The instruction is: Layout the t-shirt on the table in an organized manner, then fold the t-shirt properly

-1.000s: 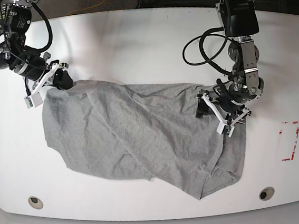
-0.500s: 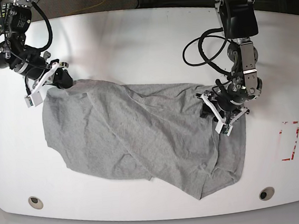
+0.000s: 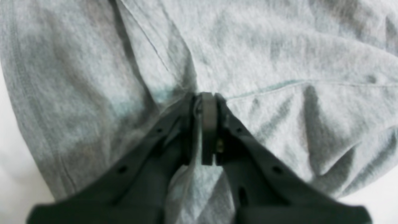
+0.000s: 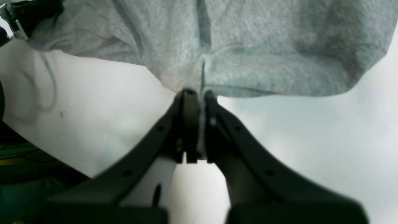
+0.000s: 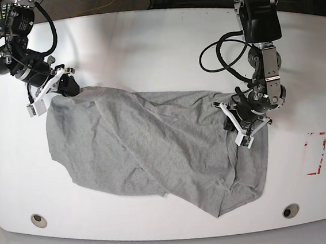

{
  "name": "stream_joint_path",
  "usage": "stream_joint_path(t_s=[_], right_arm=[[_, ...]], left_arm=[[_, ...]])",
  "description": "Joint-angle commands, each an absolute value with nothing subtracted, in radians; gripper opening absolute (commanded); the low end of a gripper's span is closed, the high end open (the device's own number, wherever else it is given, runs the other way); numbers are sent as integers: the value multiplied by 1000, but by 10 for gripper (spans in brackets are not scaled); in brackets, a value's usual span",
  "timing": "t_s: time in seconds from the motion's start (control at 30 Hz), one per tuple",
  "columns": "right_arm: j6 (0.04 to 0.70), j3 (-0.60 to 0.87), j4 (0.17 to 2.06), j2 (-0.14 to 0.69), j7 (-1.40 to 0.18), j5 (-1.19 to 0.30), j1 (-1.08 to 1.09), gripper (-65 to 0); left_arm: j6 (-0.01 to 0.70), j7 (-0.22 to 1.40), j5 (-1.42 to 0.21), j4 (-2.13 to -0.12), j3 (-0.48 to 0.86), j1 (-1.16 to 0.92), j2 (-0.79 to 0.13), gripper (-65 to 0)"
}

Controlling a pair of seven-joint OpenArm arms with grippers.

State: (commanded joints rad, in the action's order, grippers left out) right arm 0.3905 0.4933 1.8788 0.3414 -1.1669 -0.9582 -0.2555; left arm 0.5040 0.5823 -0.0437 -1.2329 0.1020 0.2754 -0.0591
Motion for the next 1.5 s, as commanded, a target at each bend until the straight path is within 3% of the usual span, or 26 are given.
stream_joint_path(t_s=[0.27, 0.6, 1.23, 1.5], right_arm=[[390, 519, 1879, 340, -1167, -958, -254, -650], [390, 530, 1879, 346, -1167, -958, -248, -650], [390, 530, 1879, 340, -1167, -958, -248, -650], [390, 530, 1879, 340, -1167, -958, -248, -650]], left_arm=[[509, 595, -45, -1357, 104, 272, -82, -616], [510, 723, -48, -1527, 104, 271, -104, -616], [515, 843, -50, -1779, 162, 97, -119, -616], [633, 935, -45, -1853, 298, 35, -124, -618]])
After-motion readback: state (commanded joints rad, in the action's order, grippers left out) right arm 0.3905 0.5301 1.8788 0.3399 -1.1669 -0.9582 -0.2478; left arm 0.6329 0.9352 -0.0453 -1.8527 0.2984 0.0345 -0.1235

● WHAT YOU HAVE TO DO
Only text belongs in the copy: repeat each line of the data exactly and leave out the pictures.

● SOLUTION TO THE EXERCISE
The instruction is: Layout the t-shirt on the table in an organized manner, then fold the t-shirt properly

-1.000s: 
-0.500s: 
+0.000s: 
+0.000s: 
+0.000s: 

{
  "name": "stream_joint_path",
  "usage": "stream_joint_path(t_s=[_], right_arm=[[_, ...]], left_arm=[[_, ...]])",
  "description": "Joint-angle commands, each an absolute value with nothing subtracted, in radians; gripper opening absolute (commanded); the low end of a gripper's span is closed, the high end open (the device's own number, wherever else it is given, runs the other way); numbers are sent as integers: the value multiplied by 1000, but by 10 for gripper (spans in brackets are not scaled); in brackets, a value's usual span",
  "timing": "t_s: time in seconds from the motion's start (control at 30 Hz), one per tuple",
  "columns": "right_arm: j6 (0.04 to 0.70), j3 (-0.60 to 0.87), j4 (0.17 to 2.06), j2 (-0.14 to 0.69), j7 (-1.40 to 0.18), j5 (-1.19 to 0.30), j1 (-1.08 to 1.09), gripper (-65 to 0); left_arm: j6 (-0.01 to 0.70), j7 (-0.22 to 1.40), j5 (-1.42 to 0.21), j4 (-2.13 to -0.12), j3 (-0.48 to 0.86), j1 (-1.16 to 0.92), j2 (-0.79 to 0.13), gripper (-65 to 0)"
}

Controlling a pair of seven-joint OpenArm arms with grippers.

State: (commanded joints rad, in the action's order, grippers left out) right arm 0.3905 0.4933 1.8788 0.3414 -1.1669 -0.9582 -0.2555; left arm 0.5040 0.5823 -0.0437 -1.2329 0.1020 0.2754 -0.0591
Motion for the next 1.5 s, as commanded, a target at each bend until the straight path is within 3% of the usual span, or 26 are given.
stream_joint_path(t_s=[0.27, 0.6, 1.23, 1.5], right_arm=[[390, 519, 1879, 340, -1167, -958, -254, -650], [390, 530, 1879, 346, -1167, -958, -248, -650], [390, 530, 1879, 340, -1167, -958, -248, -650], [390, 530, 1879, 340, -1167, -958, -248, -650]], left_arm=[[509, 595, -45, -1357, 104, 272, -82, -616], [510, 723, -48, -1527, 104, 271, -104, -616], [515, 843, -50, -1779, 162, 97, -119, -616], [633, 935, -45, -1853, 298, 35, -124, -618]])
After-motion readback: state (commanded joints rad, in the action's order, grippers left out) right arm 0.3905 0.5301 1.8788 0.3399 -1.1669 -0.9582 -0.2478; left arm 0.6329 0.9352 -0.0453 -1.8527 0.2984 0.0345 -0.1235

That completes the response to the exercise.